Con su primer muerto sufrió mucho, pues pese a tener el dictamen médico, se le ocurría la posibilidad de que estuviera vivo. Pensaba que podía tener catalepsia. Pero eso ya pasó, y hoy disfruta su oficio, en el que al día, llega a arreglar entre 10 y 15 cadáveres. Eso depende de la época. Hay mas muertos en quincenas y en temporadas como las vacaciones, dice.
“Hay mucha gente que repudia esta profesión, que siente asco y miedo, pero para mí ha sido una bendición”, asiente el sujeto, de estatura mediana y bigote despeinado.

‘Los muertos lo acompañan a uno’

-¿Qué es lo mejor de su trabajo?
-Sentir el agradecimiento de los familiares que, en medio de dolor, sienten un alivio gracias al trabajo que uno hizo con ellos. Es que los dejamos como si no hubieran sentido dolor, como si estuvieran dormidos.
-¿Y lo peor?
-Cuando tuvimos que arreglar a los niños del accidente del colegio Agustiniano Norte (fueron 21 los menores que fallecieron aplastados por una grúa). Al ver esos niños como quedaron, uno se imagina que pueden ser los hijos. Fue terrible.
-¿Es cierto que los muertos asustan?
-No, ellos lo acompañan a uno. A veces se siente como si lo estuvieran mirando o vigilando, se escuchan ruidos y se ven sombras. Yo sí creo que los espíritus de las personas recorren los pasos. Al principio me daba miedo, pero ya no.

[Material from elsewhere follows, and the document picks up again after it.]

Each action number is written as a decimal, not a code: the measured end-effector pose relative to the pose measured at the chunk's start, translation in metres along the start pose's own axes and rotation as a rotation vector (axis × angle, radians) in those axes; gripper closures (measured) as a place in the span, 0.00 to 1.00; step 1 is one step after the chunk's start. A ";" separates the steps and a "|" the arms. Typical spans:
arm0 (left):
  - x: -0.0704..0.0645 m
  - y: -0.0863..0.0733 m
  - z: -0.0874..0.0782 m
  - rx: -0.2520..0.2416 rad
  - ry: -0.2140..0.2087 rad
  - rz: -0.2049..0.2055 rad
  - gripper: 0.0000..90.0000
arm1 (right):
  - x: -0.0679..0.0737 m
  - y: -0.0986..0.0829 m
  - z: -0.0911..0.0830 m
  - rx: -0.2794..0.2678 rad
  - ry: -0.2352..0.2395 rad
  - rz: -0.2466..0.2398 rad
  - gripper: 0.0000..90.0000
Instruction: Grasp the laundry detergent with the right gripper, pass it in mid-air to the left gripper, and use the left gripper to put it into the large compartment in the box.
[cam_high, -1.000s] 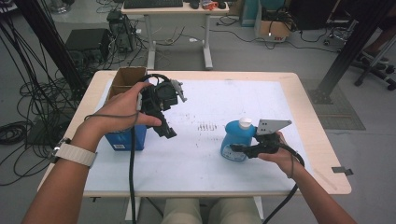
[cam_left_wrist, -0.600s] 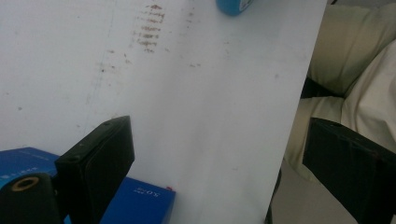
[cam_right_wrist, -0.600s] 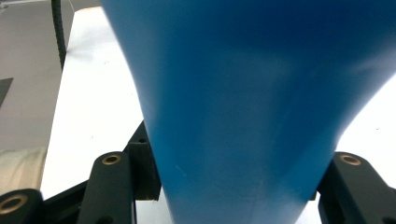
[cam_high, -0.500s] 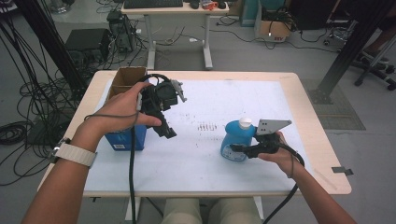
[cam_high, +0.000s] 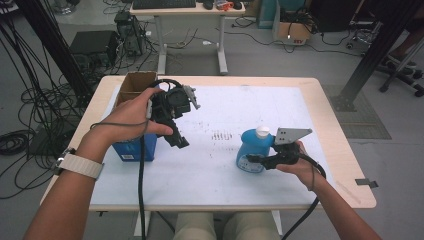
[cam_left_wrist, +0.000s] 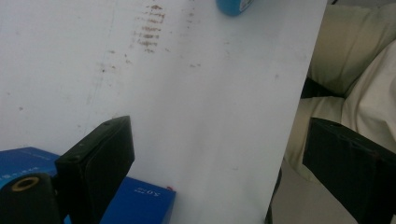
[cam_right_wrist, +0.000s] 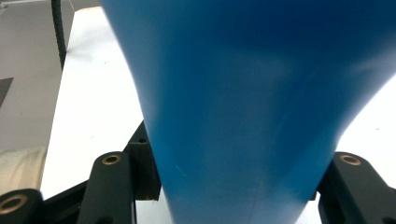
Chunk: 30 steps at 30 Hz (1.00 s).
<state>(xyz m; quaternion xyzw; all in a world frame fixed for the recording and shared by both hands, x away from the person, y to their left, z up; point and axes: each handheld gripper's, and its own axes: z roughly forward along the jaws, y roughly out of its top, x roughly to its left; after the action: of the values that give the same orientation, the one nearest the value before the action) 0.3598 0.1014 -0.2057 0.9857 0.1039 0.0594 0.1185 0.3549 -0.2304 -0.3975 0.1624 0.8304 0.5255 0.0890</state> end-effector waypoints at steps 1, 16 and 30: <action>0.000 0.000 0.000 -0.004 0.001 0.000 0.10 | 0.000 0.000 0.000 -0.001 0.000 -0.002 0.47; 0.000 0.000 -0.001 -0.009 0.004 -0.001 0.10 | 0.000 0.000 0.000 0.001 0.001 -0.002 0.48; -0.001 0.007 -0.009 -0.021 0.038 0.006 0.10 | 0.001 0.002 0.000 0.010 0.000 -0.009 0.48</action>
<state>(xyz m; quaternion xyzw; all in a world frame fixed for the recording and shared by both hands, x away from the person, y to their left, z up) 0.3594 0.0963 -0.1958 0.9834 0.1027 0.0795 0.1267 0.3548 -0.2292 -0.3953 0.1591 0.8339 0.5208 0.0904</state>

‘Yo quiero que usted me arregle’
Hace frío en el laboratorio. A pocos metros de Víctor, uno de sus compañeros, Jorge Huérfano, trabaja en el cuerpo de otra señora. Precisamente a él, Víctor ya le hizo una recomendación especial. “Cuando me muera, quiero que usted me arregle”.
Ese tipo de sugerencias le traen malos recuerdos a Jorge, quien ya lleva 10 años en el oficio. Hace seis meses visitó a una tía enferma, y ella le pidió lo mismo. “Si le toca arreglarme, me hace pasito para que no duela mucho”, recuerda que le dijo de manera jocosa.
Una semana más tarde, apenas comenzaba su turno en la mañana con un primer cadáver, levantó la sábana que lo cubría y se dio cuenta de que era ella. No sabía que había muerto. Y pese al asombro y a la tristeza, tuvo que hacer su trabajo.
Algo similar hizo con su suegro. Sin embargo, el caso que más le ha dolido es el de un hermano al que él, por decisión propia, decidió embalsamar.
Jorge le tenía pánico a los muertos, aunque ya se había ganado la vida a costillas de la muerte.
Cuando trabajaba sacrificando cerdos en un criadero del sector de Fontibón, en Bogotá, se encontró con varios difuntos abandonados en los alrededores que se habían ido a la ‘otra vida’ de manera violenta. Eso le quitaba el sueño por semanas.
“Nunca me imaginé que terminaría en esto”, dice Jorge, pero aclara que no se arrepiente. “Adoro mi trabajo”.
-¿Qué ha sido lo más difícil de su oficio?
-Arreglar los muertos que llegan de Medicina Legal. Los que mueren en accidentes de tránsito, suicidio u homicidio, son muy complicados. Llegan destrozados y mejorar su apariencia es una gran tarea.
-¿Un caso que lo haya impresionado?
Una vez me tocó coser, parte por parte, desde los pies hasta la cabeza, a un hombre que descuartizaron.
Desde que está en el oficio, dice que valora mucho más su vida y la de su familia. Reconoce que era borrachín y pelionero, pero que al ver tantos muertos, a causa del alcohol y la pelea, hace rato no prueba trago.
-Si pudiera cambiar de trabajo, lo haría?
No. Con esto me he ganado la vida. Compré mi casita. Creo que esta es la misión que me puso Dios. Aquí han venido muchos a entrenarse en este trabajo, pero somos pocos los que aguantamos. Uno vive feliz, pero siempre anda de luto.